ABOUT THE UNDERTAKING TO PAY


1. We refer to the bid no/agreement no. USAASA/DTT/09/2014-15 dated 7/11/2015 (“the Contract”) between Leratadima Marketing Solutions (Pty) Ltd (“The Supplier”) and ourselves in terms of which the Supplier shall supply and deliver Digital Terrestrial Television (DTT) Set Top Boxes, and we shall make payment therefore in accordance with clause 12 of the Contract.15

2. We hereby state that the sum of R344 630 000 for the Purchase Order of 500 000 Set Top Boxes has been allocated to honour the above-mentioned undertaking in full.

3. Notwithstanding anything to the contrary contained in the Contract, we irrevocably undertake to make payment to the Supplier within 30 days of our receipt of a signed delivery note and receipt.

4. We hereby acknowledge the New Banking Details for Leratima (sic) Marketing Solutions (Pty) Ltd and we undertake to make all payments regarding this contract into this account.


Name: Leratadima Marketing Solutions (Pty) Ltd

Bank: VBS Mutual Bank

Account Number: 10008920001

Branch Code: 588000

Swift Code: VBSMZAJJ

…”

(emphasis added)


35. As was pointed out in Ekurhuleni supra, regard should be had to the true import of the undertaking within the full context of the circumstances in which it is given. For convenience, the relevant circumstances are summarised below.


36. It will be recalled that the purchase price payable under the supply contract in relation to the purchase order drawn by USAASA for the supply and delivery of 500 000 STD’s by Leratadima, was the sum of R344 630 000.16


37. In terms of clause 10.2 of the supply contract, USAASA agreed and undertook to make payment of monies due and payable to Leratadima by electronic transfer to the nominated bank account of Leratadima held at Absa bank, Sandton.


38. In terms In terms of clause 6.1 of the facility agreement, Leratadima agreed that all payments of proceeds by USAASA would be made by electronic transfer to the Revolving Credit Financing Facility account (the VBS account), details of which were provided in clause 1.2.9 thereof, and in terms of clause 5.6, Leratadima undertook that for as long as there were funds/monies outstanding in favour of VBS, it ‘shall not’ change the banking details set out in clause 1.2.9 (i.e., the VBS account details) unless consent in writing was obtained from VBS.

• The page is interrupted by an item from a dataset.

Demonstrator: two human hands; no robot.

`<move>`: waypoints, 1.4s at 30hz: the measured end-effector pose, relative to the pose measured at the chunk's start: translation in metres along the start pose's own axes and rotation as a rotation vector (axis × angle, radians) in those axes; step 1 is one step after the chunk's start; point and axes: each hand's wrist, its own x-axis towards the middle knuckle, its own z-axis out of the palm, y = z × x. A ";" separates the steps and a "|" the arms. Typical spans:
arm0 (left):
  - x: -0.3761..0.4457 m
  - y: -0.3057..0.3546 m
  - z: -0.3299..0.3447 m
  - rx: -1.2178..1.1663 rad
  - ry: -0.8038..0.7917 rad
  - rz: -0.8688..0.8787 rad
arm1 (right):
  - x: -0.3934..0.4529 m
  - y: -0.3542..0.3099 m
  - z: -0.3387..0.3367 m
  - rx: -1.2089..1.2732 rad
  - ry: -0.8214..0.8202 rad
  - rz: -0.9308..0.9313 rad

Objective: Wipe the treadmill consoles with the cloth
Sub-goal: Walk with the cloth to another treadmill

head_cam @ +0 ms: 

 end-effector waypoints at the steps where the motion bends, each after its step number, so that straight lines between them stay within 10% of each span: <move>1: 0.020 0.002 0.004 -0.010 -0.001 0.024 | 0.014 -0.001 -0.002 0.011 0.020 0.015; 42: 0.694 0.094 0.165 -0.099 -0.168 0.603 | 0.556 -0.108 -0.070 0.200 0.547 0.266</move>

39. The condition precedent in clause 4.1.2 of the facility agreement placed an obligation on Leratadima to obtain USAASA’s written confirmation: (i) of the change of banking details (from Leratadima’s Absa account, as set out in the supply contract) to Leratadima’s VBS account (as set out in the facility agreement) and (ii) that the new banking details would remain unchanged for the duration of the loan.17 In discharge of this obligation, Leratadima procured a letter from USAASA, wherein USAASA acknowledged the new banking details for Leratadima and undertook to make all payments due to Leratadima under the supply contract, into Leratadima’s VBS account (per paragraph 4 of the letter).


40. As USAASA was not a party to the facility agreement, it incurred no obligations to either Leratadima or VBS thereunder.18 Nor is there any allegation by VBS in its papers or by UCAASA in its letter of 18 January 2016 that USAASA consented to be bound to any term in the facility agreement.


41. On 19 April 2016, the CEO of Leratadima addressed a letter to the CFO of USAASA19 in terms of which it advised as follows:

“This letter is to inform USAASA that Leratadima…has changed banking details that were initially on the contract. We have changed from Absa bank to VBS Mutual bank.

Our new banking details are as follows:

Leratadima Marketing Solutions

Bank: VBS Mutual Bank

Account Number: 10009820001

Branch Code:588000

…”


42. Although it is plausible that USAASA would have had sight of the facility agreement at the time it addressed the letter of 18 January 2016, as argued on behalf of VBS, that is not the point. The point is that USAASA’s letter neither referred to the facility agreement, nor did USAASA consent therein to be bound to any of the terms of the facility agreement. Moreover payments by USAASA into the VBS account commenced only after receipt of VBS’s written instruction on 19 April 2016 to USAASA to make payment under the supply contract into Leratadima’s new VBS bank account.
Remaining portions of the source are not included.